**To do:** In the listing below, find each line that holds "shows" and list it.

**Source material:**
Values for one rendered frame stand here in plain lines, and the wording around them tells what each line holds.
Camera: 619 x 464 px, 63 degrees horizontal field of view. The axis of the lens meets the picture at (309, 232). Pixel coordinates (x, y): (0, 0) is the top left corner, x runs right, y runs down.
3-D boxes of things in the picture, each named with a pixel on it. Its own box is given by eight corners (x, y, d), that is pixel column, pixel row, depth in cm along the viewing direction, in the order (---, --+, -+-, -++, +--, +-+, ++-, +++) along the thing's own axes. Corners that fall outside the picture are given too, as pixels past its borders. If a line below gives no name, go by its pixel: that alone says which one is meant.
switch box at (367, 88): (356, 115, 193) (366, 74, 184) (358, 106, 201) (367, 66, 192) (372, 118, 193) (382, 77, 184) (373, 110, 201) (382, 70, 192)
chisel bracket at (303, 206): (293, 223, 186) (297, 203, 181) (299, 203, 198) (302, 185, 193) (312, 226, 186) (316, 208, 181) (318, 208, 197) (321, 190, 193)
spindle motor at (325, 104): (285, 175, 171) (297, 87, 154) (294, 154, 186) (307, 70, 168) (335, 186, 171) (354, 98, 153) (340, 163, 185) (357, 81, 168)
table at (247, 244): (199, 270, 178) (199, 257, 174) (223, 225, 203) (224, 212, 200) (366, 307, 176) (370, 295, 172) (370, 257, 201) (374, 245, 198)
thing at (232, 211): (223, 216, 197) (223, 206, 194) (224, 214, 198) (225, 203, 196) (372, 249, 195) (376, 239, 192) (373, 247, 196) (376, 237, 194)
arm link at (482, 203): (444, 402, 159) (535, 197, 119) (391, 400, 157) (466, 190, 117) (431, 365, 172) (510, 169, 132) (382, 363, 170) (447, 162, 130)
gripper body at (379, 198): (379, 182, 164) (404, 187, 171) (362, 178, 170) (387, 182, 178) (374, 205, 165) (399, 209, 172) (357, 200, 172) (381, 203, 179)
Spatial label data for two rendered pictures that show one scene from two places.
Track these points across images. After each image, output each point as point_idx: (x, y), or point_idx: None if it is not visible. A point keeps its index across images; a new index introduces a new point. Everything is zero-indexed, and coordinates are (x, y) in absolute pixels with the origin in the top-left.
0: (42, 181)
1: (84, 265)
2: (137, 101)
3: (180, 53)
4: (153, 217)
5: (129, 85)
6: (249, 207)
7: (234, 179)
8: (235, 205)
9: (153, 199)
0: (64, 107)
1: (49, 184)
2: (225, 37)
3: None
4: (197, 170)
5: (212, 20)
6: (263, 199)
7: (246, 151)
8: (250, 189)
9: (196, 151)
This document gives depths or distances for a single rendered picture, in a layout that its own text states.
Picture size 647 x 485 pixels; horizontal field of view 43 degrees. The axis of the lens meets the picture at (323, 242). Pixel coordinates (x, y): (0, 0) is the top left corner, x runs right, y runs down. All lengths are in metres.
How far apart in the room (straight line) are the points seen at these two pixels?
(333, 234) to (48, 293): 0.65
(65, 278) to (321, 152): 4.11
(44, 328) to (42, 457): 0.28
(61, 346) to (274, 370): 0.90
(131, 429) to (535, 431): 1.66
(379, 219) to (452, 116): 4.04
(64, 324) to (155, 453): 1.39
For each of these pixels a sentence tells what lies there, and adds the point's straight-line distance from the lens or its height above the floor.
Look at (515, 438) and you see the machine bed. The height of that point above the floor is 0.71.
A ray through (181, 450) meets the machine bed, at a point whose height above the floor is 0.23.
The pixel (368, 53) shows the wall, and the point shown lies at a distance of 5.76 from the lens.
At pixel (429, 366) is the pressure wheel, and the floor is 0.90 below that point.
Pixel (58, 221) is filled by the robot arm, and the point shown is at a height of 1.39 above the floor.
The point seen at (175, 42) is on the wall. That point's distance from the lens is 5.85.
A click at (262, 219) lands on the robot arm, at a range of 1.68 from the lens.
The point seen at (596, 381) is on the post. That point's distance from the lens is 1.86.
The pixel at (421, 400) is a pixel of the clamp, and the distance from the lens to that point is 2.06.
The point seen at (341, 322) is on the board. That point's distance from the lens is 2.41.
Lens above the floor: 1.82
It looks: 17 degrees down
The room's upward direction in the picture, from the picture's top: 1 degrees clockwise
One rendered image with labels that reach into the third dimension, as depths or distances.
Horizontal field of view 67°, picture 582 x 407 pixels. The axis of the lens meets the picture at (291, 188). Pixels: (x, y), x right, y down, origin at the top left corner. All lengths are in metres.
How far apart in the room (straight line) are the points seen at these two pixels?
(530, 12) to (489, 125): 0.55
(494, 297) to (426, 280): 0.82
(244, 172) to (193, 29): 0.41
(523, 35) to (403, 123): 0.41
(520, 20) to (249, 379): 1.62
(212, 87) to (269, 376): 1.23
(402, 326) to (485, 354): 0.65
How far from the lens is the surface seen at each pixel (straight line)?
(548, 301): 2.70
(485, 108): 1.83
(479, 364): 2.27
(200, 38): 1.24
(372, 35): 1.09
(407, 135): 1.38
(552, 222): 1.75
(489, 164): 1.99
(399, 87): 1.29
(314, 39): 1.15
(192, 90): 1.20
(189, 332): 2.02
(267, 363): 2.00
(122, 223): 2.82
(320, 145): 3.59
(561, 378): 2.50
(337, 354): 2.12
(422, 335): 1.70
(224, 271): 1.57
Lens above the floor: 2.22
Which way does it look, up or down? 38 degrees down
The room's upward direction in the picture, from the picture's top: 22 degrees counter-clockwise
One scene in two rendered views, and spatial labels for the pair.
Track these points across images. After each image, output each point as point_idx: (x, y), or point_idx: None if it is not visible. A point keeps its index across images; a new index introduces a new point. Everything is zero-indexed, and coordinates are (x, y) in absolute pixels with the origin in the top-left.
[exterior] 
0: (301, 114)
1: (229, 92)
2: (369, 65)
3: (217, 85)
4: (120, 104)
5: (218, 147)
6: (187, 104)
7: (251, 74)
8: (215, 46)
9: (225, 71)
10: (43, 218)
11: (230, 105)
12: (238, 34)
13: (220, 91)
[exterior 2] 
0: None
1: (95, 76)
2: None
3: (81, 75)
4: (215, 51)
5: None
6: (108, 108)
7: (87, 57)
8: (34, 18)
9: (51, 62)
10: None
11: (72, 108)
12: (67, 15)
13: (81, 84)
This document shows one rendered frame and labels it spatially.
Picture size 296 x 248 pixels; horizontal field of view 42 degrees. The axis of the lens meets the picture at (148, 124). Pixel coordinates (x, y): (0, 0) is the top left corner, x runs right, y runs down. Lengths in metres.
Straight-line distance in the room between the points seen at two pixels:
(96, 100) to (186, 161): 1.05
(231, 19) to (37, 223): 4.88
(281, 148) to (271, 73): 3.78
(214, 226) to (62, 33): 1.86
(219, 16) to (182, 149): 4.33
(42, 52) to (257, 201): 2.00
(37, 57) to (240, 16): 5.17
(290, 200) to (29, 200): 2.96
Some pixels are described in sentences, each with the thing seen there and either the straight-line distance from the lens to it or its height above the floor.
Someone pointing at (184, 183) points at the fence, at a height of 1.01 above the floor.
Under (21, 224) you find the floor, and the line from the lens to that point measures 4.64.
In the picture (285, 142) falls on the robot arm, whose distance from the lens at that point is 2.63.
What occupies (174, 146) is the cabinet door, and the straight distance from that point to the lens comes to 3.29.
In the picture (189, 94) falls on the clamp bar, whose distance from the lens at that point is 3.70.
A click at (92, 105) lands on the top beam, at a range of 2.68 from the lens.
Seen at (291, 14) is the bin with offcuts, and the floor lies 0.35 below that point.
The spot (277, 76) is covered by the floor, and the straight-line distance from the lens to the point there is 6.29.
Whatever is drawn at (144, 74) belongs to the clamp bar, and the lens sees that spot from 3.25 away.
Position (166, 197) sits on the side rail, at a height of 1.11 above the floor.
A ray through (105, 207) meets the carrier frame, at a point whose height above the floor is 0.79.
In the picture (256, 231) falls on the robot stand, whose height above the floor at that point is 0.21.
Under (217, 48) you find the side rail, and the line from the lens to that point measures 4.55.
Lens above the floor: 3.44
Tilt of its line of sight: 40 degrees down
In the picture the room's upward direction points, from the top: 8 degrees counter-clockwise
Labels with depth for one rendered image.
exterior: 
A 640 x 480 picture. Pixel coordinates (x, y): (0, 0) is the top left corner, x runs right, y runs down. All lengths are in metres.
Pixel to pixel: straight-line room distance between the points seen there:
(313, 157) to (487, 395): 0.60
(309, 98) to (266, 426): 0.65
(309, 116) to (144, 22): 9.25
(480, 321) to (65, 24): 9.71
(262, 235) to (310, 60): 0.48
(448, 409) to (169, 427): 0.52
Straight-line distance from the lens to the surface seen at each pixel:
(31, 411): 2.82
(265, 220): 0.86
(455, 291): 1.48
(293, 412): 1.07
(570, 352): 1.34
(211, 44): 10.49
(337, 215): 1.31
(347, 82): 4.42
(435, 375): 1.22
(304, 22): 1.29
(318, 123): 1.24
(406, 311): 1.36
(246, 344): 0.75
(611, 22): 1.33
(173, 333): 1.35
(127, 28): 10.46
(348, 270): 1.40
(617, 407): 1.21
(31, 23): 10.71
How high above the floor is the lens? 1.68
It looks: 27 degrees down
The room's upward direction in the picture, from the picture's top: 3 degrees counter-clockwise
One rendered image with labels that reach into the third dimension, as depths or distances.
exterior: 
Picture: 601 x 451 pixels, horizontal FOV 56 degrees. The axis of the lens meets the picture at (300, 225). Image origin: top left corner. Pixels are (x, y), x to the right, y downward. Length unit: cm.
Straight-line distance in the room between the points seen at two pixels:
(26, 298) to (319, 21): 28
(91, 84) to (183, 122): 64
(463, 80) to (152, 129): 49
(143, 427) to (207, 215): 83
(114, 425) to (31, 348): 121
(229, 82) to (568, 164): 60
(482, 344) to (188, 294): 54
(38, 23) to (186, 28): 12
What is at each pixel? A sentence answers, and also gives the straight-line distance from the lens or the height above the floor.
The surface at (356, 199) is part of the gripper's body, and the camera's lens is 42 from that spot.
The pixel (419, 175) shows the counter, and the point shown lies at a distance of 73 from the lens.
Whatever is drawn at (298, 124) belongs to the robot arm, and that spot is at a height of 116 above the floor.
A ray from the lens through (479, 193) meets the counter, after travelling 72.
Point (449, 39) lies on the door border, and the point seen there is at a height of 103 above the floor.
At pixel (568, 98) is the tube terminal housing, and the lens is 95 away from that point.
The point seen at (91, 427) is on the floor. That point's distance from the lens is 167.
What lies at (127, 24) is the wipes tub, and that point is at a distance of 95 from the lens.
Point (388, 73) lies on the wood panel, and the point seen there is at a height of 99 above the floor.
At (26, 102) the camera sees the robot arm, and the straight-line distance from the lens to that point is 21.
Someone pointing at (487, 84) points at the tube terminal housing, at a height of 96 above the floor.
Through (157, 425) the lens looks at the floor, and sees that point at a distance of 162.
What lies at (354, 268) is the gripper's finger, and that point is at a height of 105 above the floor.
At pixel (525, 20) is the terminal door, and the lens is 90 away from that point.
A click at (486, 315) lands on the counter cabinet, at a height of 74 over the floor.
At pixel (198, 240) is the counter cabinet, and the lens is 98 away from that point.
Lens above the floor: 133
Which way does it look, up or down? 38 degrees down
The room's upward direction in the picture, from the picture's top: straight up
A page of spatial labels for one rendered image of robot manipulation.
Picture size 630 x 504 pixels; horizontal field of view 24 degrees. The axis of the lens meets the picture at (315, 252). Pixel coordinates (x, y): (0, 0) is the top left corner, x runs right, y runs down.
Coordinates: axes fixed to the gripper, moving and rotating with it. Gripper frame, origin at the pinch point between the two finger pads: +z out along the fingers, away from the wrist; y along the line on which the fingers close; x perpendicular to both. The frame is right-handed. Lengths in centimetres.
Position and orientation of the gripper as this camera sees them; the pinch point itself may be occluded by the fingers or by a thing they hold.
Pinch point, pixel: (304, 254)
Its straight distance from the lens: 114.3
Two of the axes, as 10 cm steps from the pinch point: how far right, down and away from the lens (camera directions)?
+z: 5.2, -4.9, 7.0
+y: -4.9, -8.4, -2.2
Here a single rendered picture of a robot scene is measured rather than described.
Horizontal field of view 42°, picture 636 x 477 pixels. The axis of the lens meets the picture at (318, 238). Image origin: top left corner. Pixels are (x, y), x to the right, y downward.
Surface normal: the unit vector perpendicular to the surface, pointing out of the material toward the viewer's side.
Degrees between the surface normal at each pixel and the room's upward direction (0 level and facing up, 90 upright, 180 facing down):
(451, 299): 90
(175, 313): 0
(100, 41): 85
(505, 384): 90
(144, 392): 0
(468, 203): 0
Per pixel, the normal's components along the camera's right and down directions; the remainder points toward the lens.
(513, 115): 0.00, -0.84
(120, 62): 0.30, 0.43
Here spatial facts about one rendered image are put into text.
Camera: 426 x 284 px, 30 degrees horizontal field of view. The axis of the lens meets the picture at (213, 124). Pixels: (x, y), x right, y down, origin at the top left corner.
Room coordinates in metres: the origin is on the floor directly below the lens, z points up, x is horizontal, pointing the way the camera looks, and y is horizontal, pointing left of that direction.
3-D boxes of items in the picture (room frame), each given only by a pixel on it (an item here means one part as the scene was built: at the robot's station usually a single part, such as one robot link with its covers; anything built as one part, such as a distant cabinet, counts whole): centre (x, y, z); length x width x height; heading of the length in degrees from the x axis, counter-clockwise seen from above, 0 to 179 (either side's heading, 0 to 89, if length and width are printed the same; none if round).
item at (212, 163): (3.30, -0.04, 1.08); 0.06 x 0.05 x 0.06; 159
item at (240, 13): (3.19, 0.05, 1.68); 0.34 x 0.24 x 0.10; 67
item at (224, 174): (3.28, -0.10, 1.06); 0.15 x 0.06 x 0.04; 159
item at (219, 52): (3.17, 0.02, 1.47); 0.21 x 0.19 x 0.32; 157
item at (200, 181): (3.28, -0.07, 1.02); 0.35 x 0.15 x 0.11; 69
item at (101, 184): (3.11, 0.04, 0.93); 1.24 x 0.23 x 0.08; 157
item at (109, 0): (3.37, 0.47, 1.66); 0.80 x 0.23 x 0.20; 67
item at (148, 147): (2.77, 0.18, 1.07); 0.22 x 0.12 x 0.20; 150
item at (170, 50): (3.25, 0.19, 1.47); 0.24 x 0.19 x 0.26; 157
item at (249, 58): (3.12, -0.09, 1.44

**Solution for this exercise:**
The pixel (368, 53) shows the wall, and the point shown lies at a distance of 5.76 from the lens.
This document shows one rendered frame and labels it spatially.
The pixel (419, 175) shows the counter, and the point shown lies at a distance of 73 from the lens.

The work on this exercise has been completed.